Start of Block
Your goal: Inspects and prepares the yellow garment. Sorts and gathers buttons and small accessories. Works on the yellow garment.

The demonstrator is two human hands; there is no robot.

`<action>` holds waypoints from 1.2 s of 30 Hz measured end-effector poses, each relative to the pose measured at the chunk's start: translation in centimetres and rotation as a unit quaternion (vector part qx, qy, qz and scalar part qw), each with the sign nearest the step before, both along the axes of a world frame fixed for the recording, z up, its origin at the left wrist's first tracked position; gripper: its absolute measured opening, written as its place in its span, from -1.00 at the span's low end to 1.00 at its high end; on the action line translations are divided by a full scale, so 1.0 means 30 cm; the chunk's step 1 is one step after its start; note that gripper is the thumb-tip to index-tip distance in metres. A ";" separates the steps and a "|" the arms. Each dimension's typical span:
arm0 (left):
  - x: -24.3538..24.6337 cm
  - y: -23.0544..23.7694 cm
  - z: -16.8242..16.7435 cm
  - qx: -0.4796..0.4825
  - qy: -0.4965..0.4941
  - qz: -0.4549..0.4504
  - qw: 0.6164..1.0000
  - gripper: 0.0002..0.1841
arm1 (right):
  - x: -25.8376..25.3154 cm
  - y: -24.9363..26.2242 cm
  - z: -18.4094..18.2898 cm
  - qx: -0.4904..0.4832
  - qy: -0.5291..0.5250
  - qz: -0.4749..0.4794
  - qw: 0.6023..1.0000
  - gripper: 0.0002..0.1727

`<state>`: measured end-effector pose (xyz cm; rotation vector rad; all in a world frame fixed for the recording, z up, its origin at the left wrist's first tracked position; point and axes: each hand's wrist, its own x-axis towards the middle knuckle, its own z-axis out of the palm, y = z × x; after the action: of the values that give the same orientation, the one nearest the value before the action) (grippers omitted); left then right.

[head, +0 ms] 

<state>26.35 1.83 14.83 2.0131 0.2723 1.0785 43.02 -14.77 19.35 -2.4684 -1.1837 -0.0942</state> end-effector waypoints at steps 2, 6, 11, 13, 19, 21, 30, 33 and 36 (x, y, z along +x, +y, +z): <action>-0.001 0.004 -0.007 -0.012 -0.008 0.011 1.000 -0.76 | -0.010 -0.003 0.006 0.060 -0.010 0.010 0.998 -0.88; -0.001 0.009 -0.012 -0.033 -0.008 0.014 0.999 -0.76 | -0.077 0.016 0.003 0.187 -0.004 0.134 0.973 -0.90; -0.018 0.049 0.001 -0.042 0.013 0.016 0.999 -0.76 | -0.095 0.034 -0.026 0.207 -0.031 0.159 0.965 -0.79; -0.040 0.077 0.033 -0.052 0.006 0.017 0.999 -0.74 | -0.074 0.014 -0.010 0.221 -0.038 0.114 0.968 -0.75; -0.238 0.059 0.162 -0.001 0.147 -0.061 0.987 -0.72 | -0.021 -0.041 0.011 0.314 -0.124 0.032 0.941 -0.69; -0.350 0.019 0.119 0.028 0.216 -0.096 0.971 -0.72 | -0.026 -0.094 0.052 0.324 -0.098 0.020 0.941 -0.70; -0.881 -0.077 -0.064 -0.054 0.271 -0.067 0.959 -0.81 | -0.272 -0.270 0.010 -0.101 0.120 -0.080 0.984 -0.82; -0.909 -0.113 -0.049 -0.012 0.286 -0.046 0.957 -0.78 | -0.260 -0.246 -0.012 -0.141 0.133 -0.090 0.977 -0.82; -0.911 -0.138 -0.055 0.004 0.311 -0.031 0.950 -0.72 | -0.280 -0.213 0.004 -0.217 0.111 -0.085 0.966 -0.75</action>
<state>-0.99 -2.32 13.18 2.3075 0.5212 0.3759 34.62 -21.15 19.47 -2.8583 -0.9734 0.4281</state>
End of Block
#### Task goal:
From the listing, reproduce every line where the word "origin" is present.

#### Reply to the exercise:
`<action>` holds waypoints from 1.2 s of 30 Hz measured end-effector poses, each relative to the pose measured at the chunk's start: translation in centimetres and rotation as a unit quaternion (vector part qx, qy, qz and scalar part qw), each with the sign nearest the step before, both along the axes of a world frame fixed for the recording, z up, its origin at the left wrist's first tracked position; gripper: its absolute measured opening, written as its place in its span, from -1.00 at the span's low end to 1.00 at its high end; on the action line translations are divided by a full scale, so 1.0 means 30 cm; the chunk's step 1 is one step after its start; note that gripper is the thumb-tip to index-tip distance in metres. A ";" separates the steps and a "|" the arms. Each dimension's typical span:
`<state>`: measured end-effector pose (xyz cm; rotation vector rad; all in a world frame fixed for the recording, z up, its origin at the left wrist's first tracked position; point and axes: each hand's wrist, its own x-axis towards the middle knuckle, its own z-axis out of the palm, y = z × x; after the action: of the values that give the same orientation, the one nearest the value before the action) (grippers omitted); left then right.

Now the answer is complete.